### EXERCISE GOAL
Please output only the lines that run from the line containing "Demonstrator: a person" through the end of the material below, exactly.

### MATERIAL PROVIDED

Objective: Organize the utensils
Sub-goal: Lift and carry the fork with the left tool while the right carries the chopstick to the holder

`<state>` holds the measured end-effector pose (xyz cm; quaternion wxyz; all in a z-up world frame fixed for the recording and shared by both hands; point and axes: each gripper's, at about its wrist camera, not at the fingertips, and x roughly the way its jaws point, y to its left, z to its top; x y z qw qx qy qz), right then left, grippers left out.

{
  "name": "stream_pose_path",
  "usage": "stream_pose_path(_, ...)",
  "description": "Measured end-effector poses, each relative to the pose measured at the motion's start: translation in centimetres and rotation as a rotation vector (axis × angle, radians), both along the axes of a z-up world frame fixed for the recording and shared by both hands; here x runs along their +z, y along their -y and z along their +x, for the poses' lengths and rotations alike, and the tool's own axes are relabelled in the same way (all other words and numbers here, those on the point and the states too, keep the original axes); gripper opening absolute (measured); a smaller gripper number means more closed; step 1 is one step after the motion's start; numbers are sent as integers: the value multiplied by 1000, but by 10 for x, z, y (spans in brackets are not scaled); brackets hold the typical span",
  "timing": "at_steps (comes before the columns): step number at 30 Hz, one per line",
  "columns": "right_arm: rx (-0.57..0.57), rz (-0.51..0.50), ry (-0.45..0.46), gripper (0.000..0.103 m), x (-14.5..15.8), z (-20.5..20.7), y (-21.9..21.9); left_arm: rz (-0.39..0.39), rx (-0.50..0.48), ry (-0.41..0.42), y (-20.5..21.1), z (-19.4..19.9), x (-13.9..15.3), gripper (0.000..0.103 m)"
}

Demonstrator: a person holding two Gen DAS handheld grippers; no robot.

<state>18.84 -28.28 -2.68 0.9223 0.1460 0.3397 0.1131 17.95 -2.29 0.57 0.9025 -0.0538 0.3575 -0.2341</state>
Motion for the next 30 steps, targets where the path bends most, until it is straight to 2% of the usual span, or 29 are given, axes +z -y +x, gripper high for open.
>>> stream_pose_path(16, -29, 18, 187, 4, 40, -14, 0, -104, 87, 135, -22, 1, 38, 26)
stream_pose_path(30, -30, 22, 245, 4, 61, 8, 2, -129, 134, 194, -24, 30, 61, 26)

### EXPECTED ANSWER
Demonstrator: a person holding two Gen DAS handheld grippers; no robot.

<state>18.84 -28.28 -2.68 0.9223 0.1460 0.3397 0.1131 17.95 -2.29 0.57 0.9025 -0.0538 0.3575 -0.2341</state>
Motion for the next 30 steps, targets where the path bends most, until it is straight to 2% of the usual span, or 29 are given, axes +z -y +x, gripper high for open.
>>> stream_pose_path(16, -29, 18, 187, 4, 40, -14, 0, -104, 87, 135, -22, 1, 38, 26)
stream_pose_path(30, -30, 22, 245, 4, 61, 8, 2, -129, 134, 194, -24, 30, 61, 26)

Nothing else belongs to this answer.